# THE PROBLEM
Among the entries below, please show each line that carries the word "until".

▼

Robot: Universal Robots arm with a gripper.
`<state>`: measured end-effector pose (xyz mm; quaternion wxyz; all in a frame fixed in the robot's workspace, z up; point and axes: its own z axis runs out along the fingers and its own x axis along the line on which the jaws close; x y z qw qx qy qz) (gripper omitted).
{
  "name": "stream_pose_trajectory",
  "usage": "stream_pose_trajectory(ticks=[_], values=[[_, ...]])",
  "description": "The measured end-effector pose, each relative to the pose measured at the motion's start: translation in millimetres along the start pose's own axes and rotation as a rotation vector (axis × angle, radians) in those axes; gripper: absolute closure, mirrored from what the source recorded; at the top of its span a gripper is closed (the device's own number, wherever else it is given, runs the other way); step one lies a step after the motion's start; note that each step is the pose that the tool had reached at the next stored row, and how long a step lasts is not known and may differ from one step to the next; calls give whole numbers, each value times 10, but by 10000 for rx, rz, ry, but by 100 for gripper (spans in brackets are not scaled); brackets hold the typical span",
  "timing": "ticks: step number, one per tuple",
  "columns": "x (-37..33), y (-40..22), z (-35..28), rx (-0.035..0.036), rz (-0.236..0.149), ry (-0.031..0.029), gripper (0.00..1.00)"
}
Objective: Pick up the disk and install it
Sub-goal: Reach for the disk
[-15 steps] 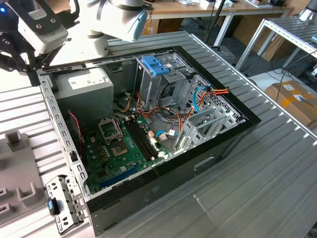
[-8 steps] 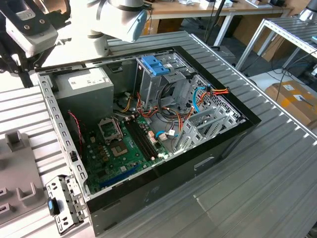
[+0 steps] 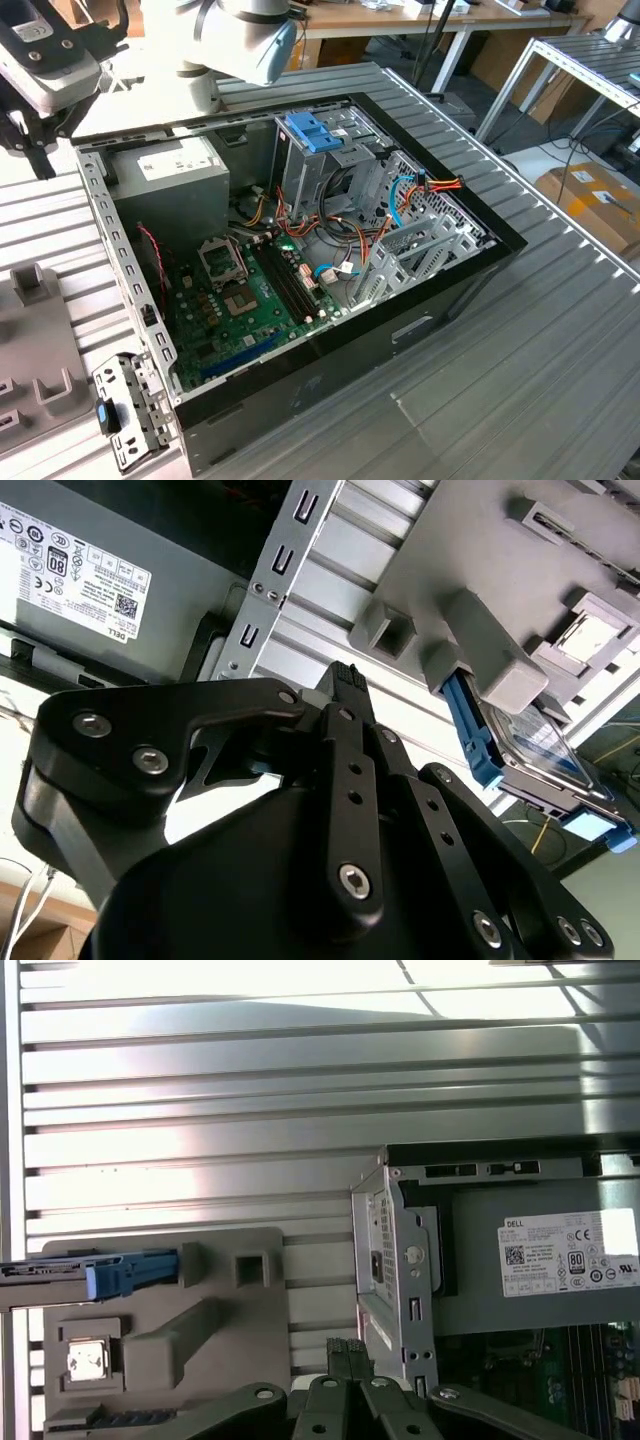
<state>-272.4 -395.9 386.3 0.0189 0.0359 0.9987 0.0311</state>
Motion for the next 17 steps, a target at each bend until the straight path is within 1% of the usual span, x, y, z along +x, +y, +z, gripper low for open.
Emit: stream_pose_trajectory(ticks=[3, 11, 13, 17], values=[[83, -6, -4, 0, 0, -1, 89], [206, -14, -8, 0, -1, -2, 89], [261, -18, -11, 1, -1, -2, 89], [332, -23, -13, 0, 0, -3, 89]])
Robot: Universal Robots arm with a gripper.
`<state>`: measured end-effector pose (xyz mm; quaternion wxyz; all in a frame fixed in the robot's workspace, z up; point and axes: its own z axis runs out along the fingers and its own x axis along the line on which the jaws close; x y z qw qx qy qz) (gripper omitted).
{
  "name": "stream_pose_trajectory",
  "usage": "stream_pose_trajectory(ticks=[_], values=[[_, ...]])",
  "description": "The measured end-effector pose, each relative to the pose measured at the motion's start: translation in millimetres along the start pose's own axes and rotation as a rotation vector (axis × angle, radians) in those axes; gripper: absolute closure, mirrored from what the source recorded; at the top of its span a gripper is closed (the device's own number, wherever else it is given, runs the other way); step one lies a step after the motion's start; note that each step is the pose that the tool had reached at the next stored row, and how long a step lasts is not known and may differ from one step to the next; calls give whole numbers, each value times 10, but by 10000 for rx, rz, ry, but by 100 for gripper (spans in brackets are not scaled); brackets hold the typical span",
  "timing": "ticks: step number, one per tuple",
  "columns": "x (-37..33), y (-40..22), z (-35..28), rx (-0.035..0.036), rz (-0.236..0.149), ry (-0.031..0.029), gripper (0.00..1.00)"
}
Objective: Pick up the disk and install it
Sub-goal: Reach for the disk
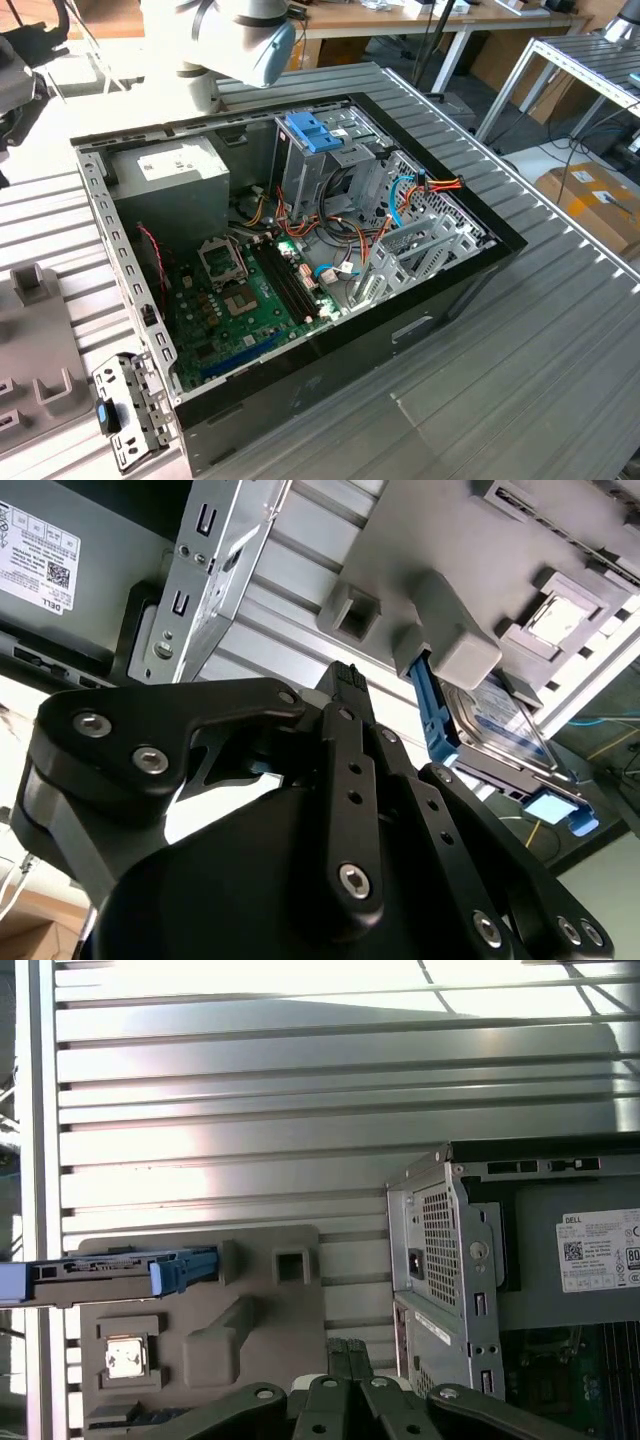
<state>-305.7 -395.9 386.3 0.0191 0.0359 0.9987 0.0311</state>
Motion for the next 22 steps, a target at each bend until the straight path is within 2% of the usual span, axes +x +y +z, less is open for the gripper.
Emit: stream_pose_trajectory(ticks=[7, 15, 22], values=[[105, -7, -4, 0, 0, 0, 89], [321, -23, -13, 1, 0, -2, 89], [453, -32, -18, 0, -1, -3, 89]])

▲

# TASK OUTPUT
Motion for the next 17 steps, a target at each bend until the straight path is within 1% of the usual span, x, y, z along +x, +y, +z, gripper low for open.
Motion for the next 22 steps, a target at each bend until the straight path is within 2% of the usual span, axes +x +y +z, less is open for the gripper.

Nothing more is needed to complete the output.